**Prompt:**
Search the entries below for "measured", and copy each line where it appears.

(Supplied material begins)

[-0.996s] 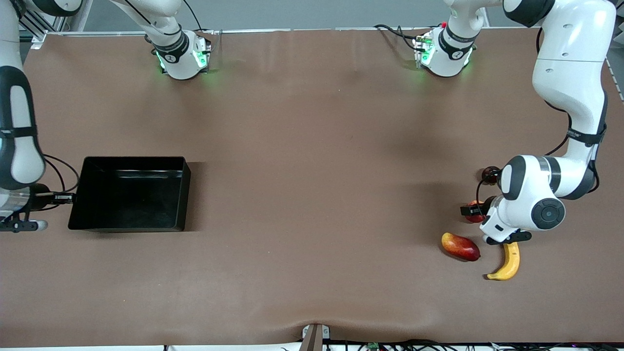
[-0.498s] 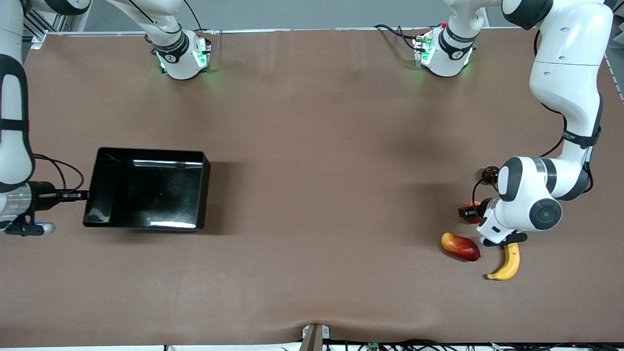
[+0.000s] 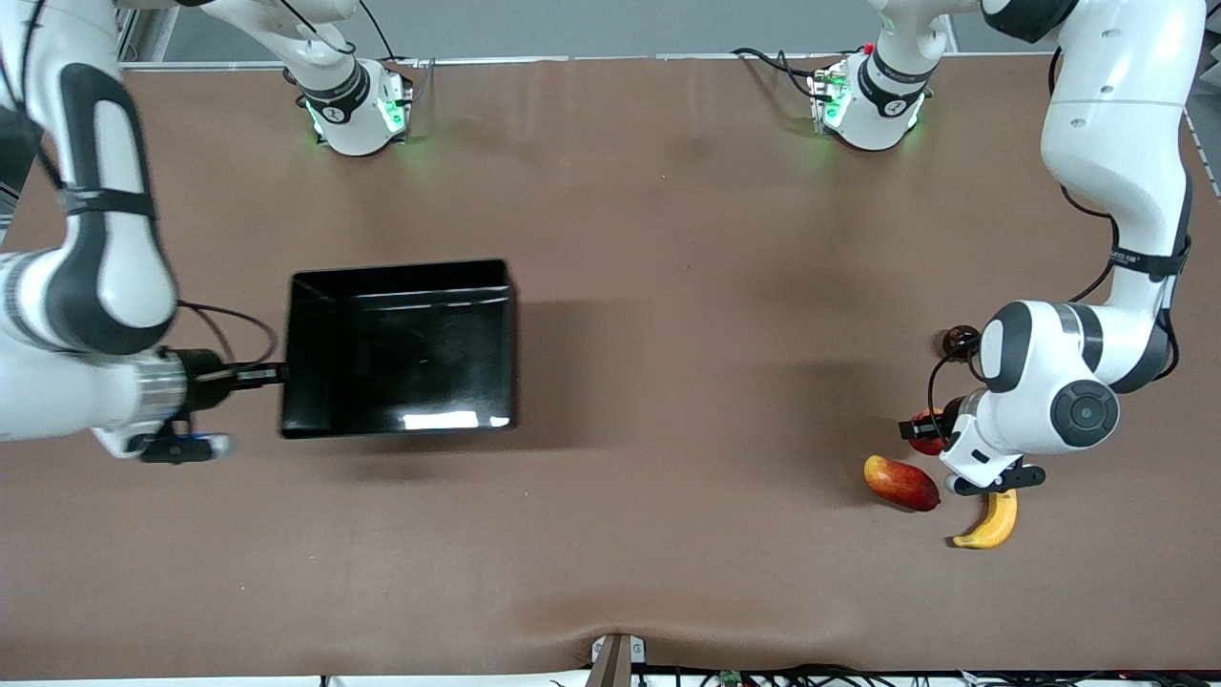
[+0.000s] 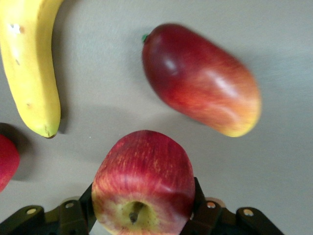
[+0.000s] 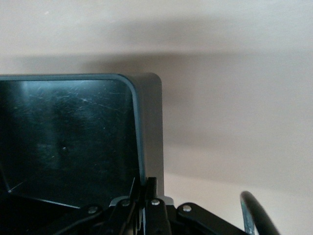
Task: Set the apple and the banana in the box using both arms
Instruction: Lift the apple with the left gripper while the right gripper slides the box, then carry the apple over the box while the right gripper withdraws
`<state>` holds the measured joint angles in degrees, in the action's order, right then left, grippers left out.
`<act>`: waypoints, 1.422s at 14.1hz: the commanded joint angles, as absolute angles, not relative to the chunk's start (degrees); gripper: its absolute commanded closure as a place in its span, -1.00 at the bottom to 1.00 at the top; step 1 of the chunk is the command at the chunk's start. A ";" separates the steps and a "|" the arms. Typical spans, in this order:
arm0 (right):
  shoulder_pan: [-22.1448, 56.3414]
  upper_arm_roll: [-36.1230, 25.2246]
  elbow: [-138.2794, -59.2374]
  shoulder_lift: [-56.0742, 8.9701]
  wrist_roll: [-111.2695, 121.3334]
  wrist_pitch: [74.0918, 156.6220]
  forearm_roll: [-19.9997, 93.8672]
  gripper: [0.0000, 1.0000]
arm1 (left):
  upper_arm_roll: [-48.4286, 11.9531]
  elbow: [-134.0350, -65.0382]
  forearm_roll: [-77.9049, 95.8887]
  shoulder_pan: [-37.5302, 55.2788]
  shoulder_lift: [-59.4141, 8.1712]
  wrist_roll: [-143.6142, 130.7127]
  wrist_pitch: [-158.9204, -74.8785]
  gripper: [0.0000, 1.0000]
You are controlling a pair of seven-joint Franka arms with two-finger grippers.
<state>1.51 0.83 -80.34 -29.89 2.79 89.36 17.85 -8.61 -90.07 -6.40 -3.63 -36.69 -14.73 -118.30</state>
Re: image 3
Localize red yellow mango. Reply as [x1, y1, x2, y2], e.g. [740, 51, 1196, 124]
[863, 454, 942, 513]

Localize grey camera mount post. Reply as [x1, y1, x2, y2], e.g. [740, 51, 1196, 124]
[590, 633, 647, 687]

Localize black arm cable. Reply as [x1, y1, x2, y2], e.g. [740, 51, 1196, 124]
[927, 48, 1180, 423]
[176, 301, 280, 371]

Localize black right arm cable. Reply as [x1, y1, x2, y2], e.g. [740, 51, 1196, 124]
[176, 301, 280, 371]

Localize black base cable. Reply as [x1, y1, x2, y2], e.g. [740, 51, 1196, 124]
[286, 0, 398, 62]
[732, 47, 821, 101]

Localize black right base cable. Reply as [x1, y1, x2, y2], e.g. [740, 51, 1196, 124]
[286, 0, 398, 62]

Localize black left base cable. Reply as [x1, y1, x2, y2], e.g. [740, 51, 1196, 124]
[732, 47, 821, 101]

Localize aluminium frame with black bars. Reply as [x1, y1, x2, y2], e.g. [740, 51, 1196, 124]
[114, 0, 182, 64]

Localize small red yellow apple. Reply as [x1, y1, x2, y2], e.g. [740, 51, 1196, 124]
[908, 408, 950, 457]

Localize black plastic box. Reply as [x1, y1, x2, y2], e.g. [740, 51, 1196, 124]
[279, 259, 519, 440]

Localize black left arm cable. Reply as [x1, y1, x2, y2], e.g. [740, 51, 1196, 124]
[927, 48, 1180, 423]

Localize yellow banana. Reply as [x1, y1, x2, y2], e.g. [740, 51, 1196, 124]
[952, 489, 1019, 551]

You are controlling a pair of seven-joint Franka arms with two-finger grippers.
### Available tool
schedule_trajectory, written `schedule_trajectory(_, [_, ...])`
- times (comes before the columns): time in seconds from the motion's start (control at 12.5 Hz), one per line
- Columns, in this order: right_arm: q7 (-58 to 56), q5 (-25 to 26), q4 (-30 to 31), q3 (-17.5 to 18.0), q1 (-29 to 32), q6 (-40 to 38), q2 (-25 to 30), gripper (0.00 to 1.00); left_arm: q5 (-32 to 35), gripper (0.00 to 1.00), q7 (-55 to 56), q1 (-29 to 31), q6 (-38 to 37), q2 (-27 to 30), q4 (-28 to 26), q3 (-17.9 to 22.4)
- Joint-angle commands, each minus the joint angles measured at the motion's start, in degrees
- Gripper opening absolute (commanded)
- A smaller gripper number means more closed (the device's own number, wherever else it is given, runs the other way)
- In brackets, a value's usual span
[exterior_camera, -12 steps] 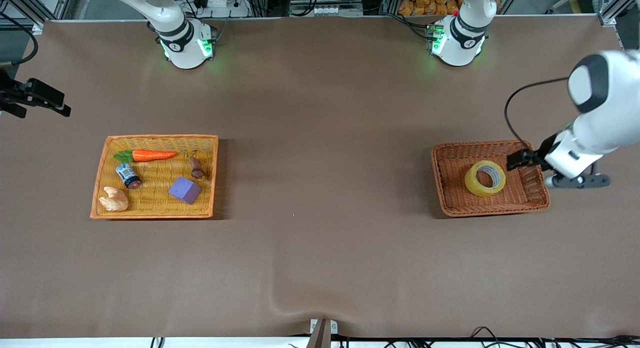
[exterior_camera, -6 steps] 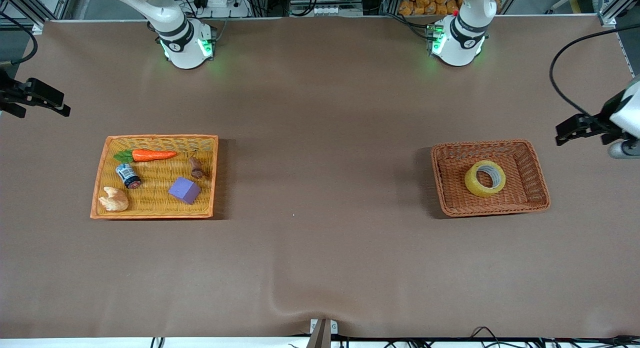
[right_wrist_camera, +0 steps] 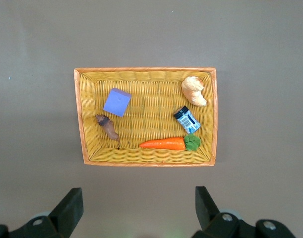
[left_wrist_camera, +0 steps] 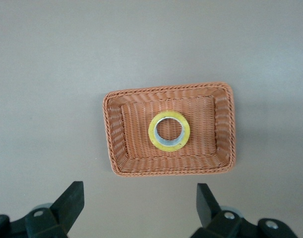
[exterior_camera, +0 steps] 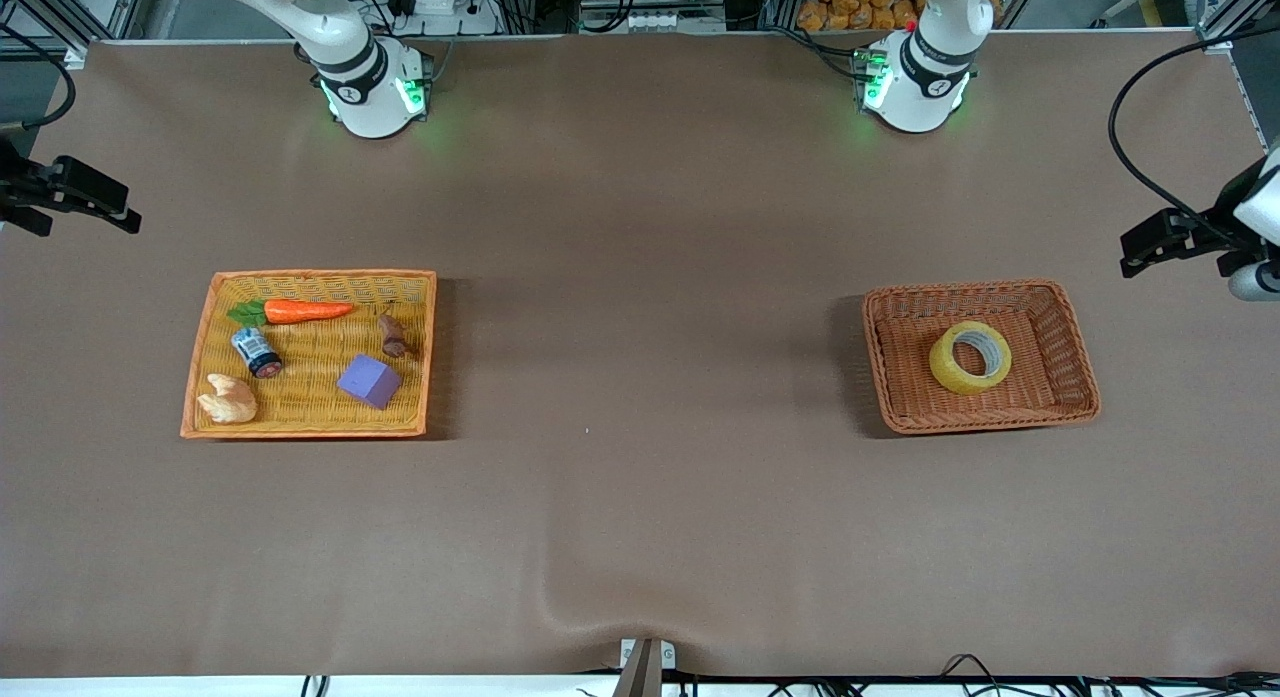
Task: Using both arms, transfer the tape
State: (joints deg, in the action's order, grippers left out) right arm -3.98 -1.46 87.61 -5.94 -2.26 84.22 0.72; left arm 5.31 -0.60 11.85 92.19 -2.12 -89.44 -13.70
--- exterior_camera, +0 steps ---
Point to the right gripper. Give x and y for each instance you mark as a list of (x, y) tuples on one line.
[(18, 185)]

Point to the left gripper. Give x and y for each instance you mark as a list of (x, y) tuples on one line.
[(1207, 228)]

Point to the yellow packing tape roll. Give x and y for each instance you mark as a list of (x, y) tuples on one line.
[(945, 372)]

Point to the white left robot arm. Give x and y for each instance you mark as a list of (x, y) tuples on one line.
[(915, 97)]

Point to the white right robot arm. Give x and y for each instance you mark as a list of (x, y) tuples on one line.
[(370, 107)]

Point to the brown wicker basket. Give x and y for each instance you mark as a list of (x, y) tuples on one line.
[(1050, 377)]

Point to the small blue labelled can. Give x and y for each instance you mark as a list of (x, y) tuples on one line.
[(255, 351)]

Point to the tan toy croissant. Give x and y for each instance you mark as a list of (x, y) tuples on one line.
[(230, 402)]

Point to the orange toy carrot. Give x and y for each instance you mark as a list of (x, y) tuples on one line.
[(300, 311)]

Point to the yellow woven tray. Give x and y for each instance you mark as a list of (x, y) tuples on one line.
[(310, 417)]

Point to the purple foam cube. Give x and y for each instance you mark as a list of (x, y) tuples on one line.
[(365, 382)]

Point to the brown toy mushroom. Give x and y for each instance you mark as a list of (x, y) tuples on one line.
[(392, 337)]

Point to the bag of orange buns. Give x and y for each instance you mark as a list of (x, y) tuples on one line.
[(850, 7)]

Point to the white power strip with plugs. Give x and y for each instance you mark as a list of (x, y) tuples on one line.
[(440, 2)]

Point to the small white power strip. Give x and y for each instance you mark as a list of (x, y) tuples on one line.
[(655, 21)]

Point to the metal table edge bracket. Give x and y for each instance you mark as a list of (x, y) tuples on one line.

(Supplied material ends)

**Response:**
`<state>` holds the measured joint angles in degrees, in the action's order, right then left, grippers left out.
- Joint-angle commands, each minus the joint angles measured at the motion's start, in degrees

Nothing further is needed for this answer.